Activity: Check the data underneath for lines holding the word "provide", and state only how many you find.

Excerpted records:
# # #
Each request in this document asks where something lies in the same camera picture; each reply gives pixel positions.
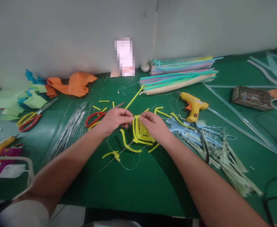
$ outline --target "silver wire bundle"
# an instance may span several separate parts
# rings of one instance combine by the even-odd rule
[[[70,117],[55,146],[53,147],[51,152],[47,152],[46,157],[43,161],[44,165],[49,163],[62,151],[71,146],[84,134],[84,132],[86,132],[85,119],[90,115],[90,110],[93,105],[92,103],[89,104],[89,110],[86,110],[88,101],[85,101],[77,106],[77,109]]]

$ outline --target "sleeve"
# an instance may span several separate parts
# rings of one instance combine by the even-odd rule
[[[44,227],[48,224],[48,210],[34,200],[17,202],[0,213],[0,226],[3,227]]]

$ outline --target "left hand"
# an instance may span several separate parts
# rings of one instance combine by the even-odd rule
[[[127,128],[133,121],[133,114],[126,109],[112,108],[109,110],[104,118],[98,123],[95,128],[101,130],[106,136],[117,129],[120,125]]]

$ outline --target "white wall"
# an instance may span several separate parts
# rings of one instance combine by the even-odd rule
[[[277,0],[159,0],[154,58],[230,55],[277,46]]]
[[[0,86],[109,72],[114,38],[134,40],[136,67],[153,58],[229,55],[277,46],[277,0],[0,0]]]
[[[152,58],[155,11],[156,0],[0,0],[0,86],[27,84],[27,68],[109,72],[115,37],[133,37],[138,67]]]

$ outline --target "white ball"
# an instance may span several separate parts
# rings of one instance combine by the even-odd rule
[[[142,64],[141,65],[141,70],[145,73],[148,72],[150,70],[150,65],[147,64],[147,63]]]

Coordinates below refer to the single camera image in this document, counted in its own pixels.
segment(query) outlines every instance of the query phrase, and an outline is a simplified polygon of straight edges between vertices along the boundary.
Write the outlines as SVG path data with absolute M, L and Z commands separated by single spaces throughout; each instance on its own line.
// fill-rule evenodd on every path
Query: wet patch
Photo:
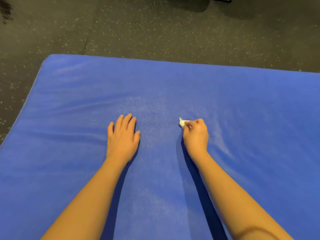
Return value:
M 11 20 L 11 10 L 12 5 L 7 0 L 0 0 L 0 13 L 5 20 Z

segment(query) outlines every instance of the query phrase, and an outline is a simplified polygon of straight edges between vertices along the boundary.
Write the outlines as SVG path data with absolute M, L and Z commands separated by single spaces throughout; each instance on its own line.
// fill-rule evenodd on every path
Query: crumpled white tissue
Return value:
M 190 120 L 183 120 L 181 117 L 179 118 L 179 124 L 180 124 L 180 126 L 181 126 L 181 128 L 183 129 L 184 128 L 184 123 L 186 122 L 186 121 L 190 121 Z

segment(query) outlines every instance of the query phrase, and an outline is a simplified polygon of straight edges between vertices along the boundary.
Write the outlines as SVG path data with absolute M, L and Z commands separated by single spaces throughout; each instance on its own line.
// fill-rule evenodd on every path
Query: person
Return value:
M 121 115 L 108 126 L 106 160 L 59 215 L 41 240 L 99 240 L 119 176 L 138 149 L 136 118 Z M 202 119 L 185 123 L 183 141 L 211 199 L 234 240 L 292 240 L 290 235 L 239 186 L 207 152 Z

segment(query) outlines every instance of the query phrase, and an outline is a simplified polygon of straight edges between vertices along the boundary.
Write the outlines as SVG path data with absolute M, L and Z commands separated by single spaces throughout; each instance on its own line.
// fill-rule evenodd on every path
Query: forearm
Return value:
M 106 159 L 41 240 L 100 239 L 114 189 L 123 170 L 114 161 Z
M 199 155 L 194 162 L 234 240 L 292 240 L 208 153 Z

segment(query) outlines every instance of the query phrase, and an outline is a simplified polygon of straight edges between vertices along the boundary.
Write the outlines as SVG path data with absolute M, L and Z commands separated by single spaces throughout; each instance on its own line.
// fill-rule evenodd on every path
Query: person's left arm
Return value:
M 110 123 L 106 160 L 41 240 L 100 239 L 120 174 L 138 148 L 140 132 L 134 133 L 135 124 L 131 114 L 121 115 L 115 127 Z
# # #
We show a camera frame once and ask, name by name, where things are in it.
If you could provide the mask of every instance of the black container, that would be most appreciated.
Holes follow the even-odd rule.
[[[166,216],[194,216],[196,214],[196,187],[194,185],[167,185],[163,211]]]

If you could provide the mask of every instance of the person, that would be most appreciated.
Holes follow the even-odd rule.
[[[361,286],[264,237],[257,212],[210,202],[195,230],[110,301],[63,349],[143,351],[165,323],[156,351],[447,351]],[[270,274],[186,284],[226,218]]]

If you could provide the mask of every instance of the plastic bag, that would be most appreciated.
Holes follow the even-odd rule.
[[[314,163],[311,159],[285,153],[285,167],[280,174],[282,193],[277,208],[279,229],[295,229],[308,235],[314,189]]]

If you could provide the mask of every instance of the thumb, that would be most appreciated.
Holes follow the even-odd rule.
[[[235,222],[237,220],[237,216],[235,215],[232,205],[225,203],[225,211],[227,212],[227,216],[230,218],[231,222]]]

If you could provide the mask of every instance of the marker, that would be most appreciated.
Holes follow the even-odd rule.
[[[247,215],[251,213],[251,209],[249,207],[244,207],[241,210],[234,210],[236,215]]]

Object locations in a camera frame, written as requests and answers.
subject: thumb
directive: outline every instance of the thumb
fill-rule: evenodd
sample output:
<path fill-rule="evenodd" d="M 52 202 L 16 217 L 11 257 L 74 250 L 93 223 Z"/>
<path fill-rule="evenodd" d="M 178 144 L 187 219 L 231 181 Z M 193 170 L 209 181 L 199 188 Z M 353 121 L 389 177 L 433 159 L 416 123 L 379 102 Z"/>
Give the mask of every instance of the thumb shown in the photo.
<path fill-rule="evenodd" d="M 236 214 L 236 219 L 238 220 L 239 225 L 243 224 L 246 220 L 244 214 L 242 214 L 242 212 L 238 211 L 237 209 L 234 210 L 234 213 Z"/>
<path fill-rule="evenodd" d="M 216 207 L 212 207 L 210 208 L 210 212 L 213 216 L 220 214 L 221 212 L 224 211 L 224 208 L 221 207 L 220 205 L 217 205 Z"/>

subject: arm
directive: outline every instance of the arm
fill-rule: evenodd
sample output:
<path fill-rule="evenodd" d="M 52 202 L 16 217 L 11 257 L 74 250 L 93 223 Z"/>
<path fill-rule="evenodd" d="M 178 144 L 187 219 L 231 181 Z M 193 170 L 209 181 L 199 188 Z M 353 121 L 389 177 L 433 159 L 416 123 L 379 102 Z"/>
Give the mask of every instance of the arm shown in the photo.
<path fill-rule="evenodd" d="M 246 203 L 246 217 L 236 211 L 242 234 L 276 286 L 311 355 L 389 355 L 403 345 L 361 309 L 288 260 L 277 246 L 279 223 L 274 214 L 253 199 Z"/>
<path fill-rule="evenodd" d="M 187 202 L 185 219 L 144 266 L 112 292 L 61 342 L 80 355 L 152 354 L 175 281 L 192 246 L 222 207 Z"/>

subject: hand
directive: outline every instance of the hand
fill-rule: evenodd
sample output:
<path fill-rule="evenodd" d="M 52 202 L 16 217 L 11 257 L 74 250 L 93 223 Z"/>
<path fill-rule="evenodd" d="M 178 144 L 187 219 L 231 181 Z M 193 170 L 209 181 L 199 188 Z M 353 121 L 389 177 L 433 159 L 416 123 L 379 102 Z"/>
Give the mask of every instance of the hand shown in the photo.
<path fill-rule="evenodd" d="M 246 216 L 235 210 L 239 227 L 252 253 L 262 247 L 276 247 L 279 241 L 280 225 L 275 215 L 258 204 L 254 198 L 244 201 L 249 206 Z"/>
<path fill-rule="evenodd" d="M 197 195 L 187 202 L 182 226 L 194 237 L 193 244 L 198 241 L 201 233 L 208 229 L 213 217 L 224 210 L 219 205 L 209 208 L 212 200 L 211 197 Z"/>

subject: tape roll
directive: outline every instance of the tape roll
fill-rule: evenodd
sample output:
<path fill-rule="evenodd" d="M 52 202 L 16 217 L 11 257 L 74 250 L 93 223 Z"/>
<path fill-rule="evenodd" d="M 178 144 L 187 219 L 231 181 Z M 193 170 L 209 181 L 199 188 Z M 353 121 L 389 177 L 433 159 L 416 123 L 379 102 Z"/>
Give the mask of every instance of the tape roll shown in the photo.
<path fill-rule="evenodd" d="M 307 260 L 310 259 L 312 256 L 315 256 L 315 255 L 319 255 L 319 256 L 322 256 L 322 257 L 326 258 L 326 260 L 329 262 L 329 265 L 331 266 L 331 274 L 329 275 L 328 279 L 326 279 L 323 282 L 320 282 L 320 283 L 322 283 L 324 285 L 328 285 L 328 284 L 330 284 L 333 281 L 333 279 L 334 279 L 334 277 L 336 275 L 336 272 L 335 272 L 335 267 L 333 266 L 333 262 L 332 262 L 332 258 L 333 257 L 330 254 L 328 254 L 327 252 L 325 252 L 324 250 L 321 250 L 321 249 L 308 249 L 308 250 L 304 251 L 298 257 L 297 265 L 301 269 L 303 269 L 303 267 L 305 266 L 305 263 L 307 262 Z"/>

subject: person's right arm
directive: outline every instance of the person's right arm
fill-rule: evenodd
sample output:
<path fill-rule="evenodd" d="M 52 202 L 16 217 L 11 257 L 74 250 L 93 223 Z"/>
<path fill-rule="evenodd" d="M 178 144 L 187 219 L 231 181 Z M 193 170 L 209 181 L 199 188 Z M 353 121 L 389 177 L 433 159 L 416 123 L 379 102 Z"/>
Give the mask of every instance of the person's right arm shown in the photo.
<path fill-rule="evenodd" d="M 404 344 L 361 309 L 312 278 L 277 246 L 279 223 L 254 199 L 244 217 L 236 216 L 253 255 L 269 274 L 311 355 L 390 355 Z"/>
# # #
Exercise solution: 5